Gram-per-gram Spirulina has:

  • 3,100% more beta-carotene (Vit. A) than carrots.
  • 5,500% more iron than spinach.
  • 600% more protein than tofu.
  • 280% more antioxidant potency than blueberries.

Spirulina also contains vitamins B1 (thiamine), B2 (riboflavin), B3 (nicotinamide), B6 (pyridoxine), B9 (folic acid), vitamin C, vitamin D, and vitamin E.

It is a source of potassium, calcium, chromium, copper, magnesium, manganese, phosphorus, selenium, sodium and zinc.

Other benefits:

  • Alleviates allergy symptoms
  • Strengthens the immune system
  • Controls high blood pressure
  • Controls cholesterol
  • Protects against cancer
  • Supports the growth of healthy bacterial flora in the gut
  • Reduces the risk of cataracts and age related macular degeneration
  • Acts as an anti-inflammatory and antimicrobial
  • Works antiviral activity against HIV, herpes, and hepatitis
  • Improves insulin resistance
  • Protects against chemotherapy induced liver damage

How to Use Spirulina

The easiest, most simple way to use it is by either swallowing the pill form or by adding ¼-1 tsp of the powder isolate into a smoothie.
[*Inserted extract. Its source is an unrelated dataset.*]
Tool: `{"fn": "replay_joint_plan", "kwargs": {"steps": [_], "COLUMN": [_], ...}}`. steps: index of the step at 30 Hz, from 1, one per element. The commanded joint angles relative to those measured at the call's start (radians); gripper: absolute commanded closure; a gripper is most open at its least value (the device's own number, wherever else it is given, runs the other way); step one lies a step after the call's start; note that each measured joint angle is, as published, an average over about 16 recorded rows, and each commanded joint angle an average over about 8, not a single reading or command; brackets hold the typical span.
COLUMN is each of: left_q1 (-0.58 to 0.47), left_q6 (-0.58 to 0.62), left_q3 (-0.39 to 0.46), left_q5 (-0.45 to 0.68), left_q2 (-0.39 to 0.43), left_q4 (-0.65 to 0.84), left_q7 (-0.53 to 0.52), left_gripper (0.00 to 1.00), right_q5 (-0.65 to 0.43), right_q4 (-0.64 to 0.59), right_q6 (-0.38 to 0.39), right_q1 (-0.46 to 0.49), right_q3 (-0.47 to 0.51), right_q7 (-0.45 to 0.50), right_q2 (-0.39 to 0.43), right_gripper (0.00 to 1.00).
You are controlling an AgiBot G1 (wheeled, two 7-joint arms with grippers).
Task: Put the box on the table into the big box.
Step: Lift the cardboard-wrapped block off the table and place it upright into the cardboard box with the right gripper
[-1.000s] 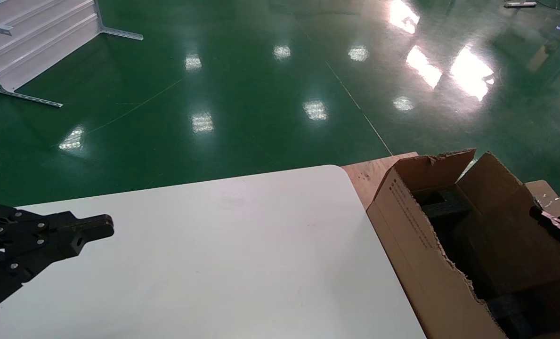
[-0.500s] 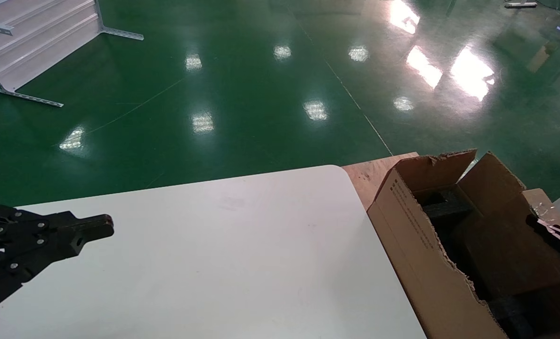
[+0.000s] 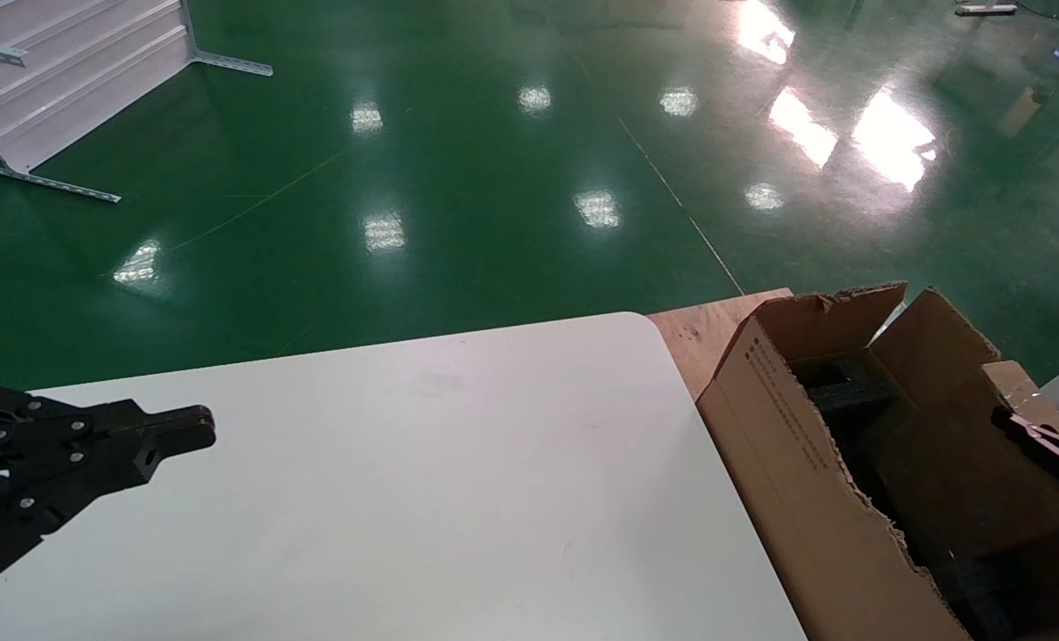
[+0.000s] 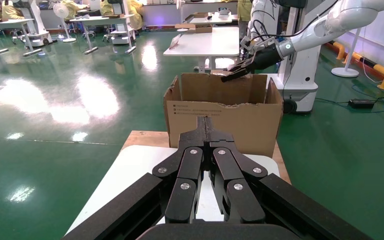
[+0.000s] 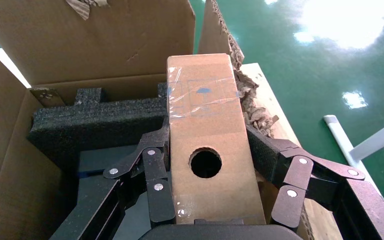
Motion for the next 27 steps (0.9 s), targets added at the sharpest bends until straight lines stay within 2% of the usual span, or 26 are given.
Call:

Start with small amounts, the flavor is a little sweet and not-so-delicious at first. Spirulina is also sold as a pre-flavored, packaged protein powder.

At my local health food store I was given the following recipe:

Spirulina Popcorn (prefect for a green holiday)

Pop 1 bag of popcorn and toss with 1 Tbsp Spirulina powder and garlic powder to taste.

NOTE: Please, please, please do NOT go out to your local pond and scoop algae up to eat… non-edible species of algae are detrimental to your health!!!!